Friday, January 16, 2015

How the Oil Price Slump Helps Renewable Energy

Intuition suggests that the current sharp correction in oil prices must be bad for the deployment of renewable and other alternative energy technologies. As the Wall Street Journal's Heard on the Street column noted Wednesday, EV makers like Tesla face a wall of cheap gasoline. Meanwhile, ethanol producers are squeezed between falling oil and rising corn prices. Yet although individual projects and companies may struggle in a low-oil-price environment, the sector as a whole should benefit from the economic stimulus cheap oil provides.

The biggest threat to the kind of large-scale investment in low-carbon energy foreseen by the International Energy Agency (IEA) and others is not cheaper oil, but a global recession and/or financial crisis that would also threaten the emerging consensus on a new UN climate deal. We have already seen renewable energy subsidies cut or revoked in Europe as the EU has sought to address unsustainable deficits and shaky member countries on its periphery.

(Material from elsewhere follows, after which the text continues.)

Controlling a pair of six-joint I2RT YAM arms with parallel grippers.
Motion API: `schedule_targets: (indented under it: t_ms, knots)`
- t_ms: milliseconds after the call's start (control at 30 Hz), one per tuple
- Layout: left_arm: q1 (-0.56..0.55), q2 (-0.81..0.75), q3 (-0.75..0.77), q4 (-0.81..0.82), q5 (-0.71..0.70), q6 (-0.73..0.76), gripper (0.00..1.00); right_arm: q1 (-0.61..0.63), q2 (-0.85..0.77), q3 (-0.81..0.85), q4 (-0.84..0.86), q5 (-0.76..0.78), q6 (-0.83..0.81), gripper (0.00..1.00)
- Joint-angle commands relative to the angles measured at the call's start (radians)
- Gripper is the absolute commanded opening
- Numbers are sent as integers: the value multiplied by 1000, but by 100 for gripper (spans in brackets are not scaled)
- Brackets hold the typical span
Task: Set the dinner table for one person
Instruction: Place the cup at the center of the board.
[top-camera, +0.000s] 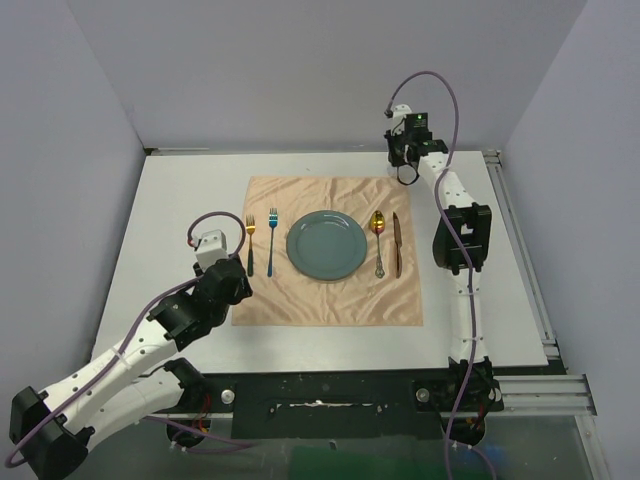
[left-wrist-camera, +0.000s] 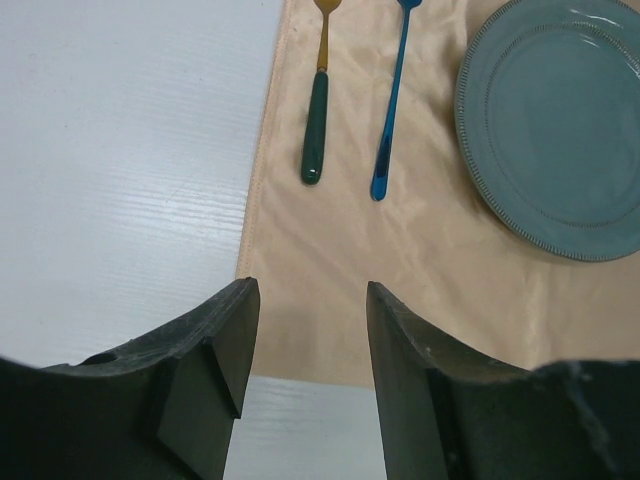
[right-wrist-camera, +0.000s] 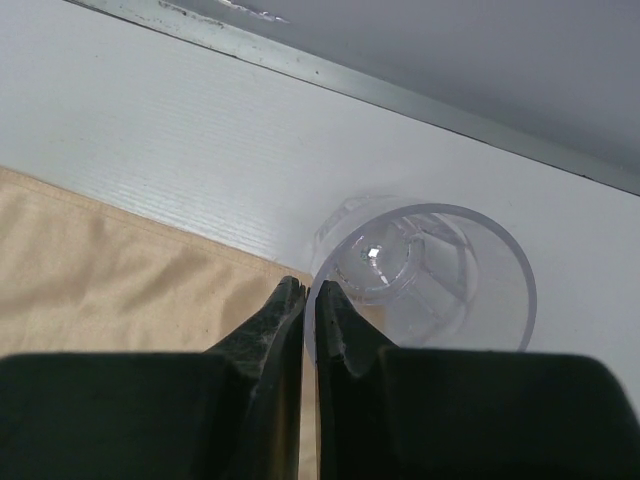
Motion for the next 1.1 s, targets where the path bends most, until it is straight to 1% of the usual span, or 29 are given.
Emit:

Earlier this week the World Bank reduced its forecast of economic growth in 2015 by 0.4% as the so-called BRICs slow and the Eurozone flirts with recession and deflation. The Bank's view apparently factors in the stimulus from global oil prices, without which things would look worse. The US Energy Information Administration's latest short-term forecast cut the expected average price of Brent crude oil for this year to $58 per barrel. That's a drop of $41 compared to the average for 2014, which was already $10/bbl below 2013. Across the 93 million bbl/day of global demand the IEA expects this year, that works out to a $1.4 trillion savings for the countries that are net importers of oil--including the US. This equates to just under 2% of global GDP.

Although the strengthening US dollar mitigates part of those savings for some importers, it's still a massive stimulus--on the order of what was delivered by governments during the financial crisis of 2008-9. Even after taking account of the reduced recycling of "petrodollars" from oil producing nations, which have historically invested billions of dollars a year outside their borders, the pressure on governments to reduce expenditures on programs including renewable energy should be lower than it would be without this unexpected bonus.    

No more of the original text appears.